If we re-group indoors, maybe one day soon we’ll be ready to go out and change our twisted society’s attitude to gardens. Plants are not ‘the icing on the cake’, but rather the basic building blocks, into which the functional elements of the garden should be fitted. Garden design should attempt to create beautiful environments on a small scale; ‘paradise gardens’ in which we can escape from the ‘real’ world and commune with nature.

You heard it first here – let’s have a revolution…

Text & images © Graham Wright 2020

The End of an Era?

I’ve been gardening professionally for ten years, first in Buxton, Derbyshire and then, from 2010, in Penarth, in the Vale of Glamorgan. But just before Xmas I moved up to North Shropshire, and I’ve hung up my boots, for the time being at least. I’ve been very fortunate to have had some lovely customers, and I’m sad to have left them behind, but there you are; nothing can last forever. In the end, as the poet (Shelley) said, ‘nought remains but mutability’.

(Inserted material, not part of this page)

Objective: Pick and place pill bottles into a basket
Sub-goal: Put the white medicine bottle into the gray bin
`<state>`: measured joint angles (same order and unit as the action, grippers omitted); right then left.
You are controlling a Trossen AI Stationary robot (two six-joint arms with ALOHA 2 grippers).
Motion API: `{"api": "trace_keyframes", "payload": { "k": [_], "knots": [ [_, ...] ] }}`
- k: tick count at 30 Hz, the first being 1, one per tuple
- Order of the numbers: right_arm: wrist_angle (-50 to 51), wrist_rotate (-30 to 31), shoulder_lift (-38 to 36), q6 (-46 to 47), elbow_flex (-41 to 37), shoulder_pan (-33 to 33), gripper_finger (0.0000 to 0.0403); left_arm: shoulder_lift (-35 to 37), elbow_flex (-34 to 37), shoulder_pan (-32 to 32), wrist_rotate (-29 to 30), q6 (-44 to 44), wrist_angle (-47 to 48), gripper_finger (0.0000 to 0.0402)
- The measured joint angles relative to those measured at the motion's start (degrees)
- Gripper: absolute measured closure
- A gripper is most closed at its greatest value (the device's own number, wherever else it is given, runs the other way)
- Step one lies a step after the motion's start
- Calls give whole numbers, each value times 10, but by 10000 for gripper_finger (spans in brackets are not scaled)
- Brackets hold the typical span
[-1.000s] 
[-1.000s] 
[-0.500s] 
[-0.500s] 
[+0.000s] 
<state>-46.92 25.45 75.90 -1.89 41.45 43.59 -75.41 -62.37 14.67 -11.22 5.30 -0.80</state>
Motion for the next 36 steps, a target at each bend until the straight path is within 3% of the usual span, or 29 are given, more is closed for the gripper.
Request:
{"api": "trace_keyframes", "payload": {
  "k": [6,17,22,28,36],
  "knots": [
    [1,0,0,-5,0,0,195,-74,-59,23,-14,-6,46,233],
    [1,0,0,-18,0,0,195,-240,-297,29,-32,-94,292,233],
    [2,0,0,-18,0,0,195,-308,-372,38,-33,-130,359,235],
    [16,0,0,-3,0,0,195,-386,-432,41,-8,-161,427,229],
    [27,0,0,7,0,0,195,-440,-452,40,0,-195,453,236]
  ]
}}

My sadness at moving away from my customers is tempered by the knowledge that I’ll be much closer to my family. But I do have a dilemma – what do I do next? I could try to get new customers where I’m living now. But I’m not getting any younger, and I’ve been finding it tough gardening full-time. I’m just over half way through a post-graduate diploma in garden design. My first priority, while I’ve got some time on my hands, is to get that finished and see if I can get work as a garden designer – ideally freelance.

In the mean time I will need to get a part-time job to make ends meet. Maybe I’ll do some gardening. Maybe I’ll try something else. I’ve spent the majority of my working life in an office environment; I might try to get a part-time office job. After working outside in the elements I rather fancy that; nice and warm and safe (although I remember those paper cuts used to smart a bit). That’s if I can find a job. It isn’t easy these days, and not having been in that environment for a decade is likely to work against me. And then there’s my age. It shouldn’t be a problem, but I know that ageism is rife in the workplace.